Track-By-Track zum Solo-Debüt des Feeder-Frontmanns….
Dieser Tage erscheint das Debütalbum von Singer-Songwriter GRANT NICHOLAS, aus dessen Feder schon die größten aller Feeder-Songs stammten. Mit Yorktown Heights, einem vorwiegend akustischen Werk, schlägt dieser jetzt einen ganz eigenen Weg ein. Für uns hat Nicholas nicht nur exklusive Kommentare zu den Songs verfasst und die jeweils zentralen Textzeilen hervorgehoben, sondern ebenfalls einen sehr persönlichen Vorspann, der einen Eindruck über den Arbeitsprozess sowie die Beweggründe und Intentionen zu seinem Solo-Debüt verschafft. Hier gibt es den Text sowie die Kommentare – im Original und komplett ungebügelt…
WHEN: I started writing songs for Yorktown Heights 18 months ago. I didn’t have big plan, had a bunch of songs and an idea in my head of how I wanted it to sound. I wanted to go back to basics and make an album that was a bit more acoustically based. Something a bit different from the FEEDER songs I write. I started work at home on a J200 Gibson. I had no initial game plan, or record company. I wanted to have fun and do some experimenting. It was really about going back to what I love about songwriting. Doing it in a very different way. Keeping it very simple and organic.
WHERE: I started recording the album in the UK. I firstly went to Konk Studios, which is very close to where I live, and we started preparing some drum tracks (which we subsequently didn’t use). I then went to Angelic Studios in Banbury, a beautiful residential studio. There I started to work with Karl Brazil on drums and then I came back home again to do some more work on the tracks. I then decided I needed to get my head in a different space and went to visit an old friend of mine called Brian Sperber in upstate New York, where he has a studio in his house called Tiny Pocket. Brian is an old friend, but one who has mixed many great records and has worked with FEEDER extensively over the years. My plan was to do most of the vocals with him as I wanted someone to understand what I was trying to achieve with the record.
YORKTOWN HEIGHTS: As I said, Brian has a studio in his house in upstate New York. It’s only about an hour directly north of Manhattan but you feel like you’re in the middle of nowhere. I liked it a lot. The area is called Yorktown Heights and, of course, it is where the album title comes from. It sounded like the perfect title to me and encapsulated my thinking around that time. Being there made me think differently, opened my mind, and inspired me greatly, being out in the sticks, being remote. I arrived in deep snow, it was pretty desolate. We would start at 9am and finish at 7pm. We would work all the way through without a break often. I did most of the vocals there as well as sketching out most of the tracks which I then finished back in London when I returned home.

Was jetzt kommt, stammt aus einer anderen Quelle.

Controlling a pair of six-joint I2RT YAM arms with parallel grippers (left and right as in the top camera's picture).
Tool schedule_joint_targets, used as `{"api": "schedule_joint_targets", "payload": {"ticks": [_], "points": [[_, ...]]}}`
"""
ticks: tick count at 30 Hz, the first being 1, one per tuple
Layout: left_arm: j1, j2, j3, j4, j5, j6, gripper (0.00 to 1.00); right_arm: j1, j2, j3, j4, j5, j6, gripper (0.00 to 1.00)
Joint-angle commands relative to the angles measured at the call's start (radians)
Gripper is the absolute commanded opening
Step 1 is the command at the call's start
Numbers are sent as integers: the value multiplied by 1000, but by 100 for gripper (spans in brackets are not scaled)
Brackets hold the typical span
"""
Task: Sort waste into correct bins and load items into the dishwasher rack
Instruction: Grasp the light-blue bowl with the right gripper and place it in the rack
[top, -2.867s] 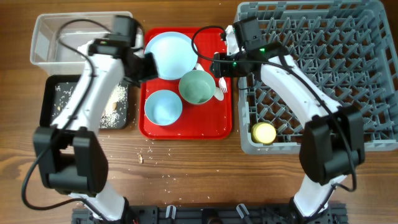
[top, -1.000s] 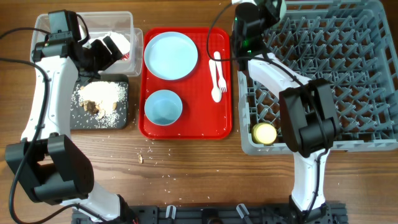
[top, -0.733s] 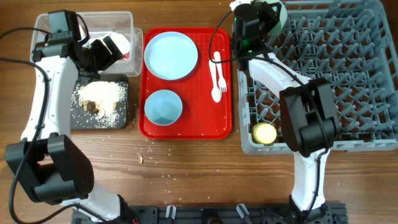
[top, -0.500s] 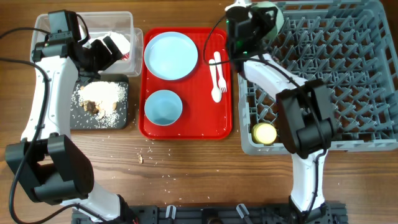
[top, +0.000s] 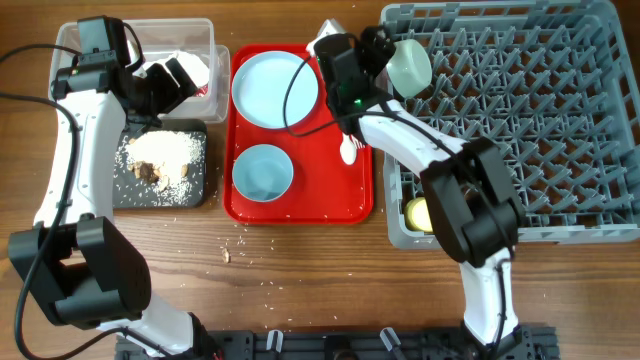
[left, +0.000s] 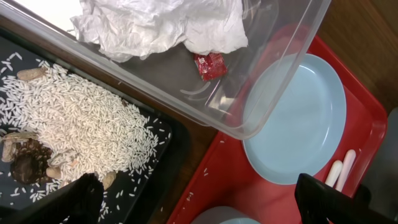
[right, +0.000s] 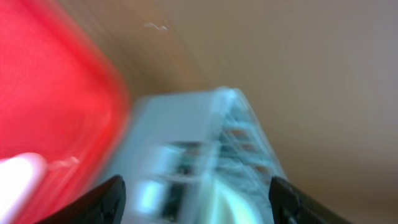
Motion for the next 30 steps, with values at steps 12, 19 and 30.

THE TREEHOUSE: I then came back home and worked in my little studio at home called The Treehouse. It has lots of trees around it and when recording picks up all the birds singing outside on the mikes. It has been an important space for me…really inspiring. I wrote a number of complete tracks there. “Broken Resolutions” was recorded totally at The Treehouse, as was “Good Fortune Lies Ahead” and “Counting Steps”. At the time I wrote these tracks the album was finished but I kept writing and we decided to put all 3 on the album as they came out so well and had the slightly more stripped back acoustic sound I liked to balance the album.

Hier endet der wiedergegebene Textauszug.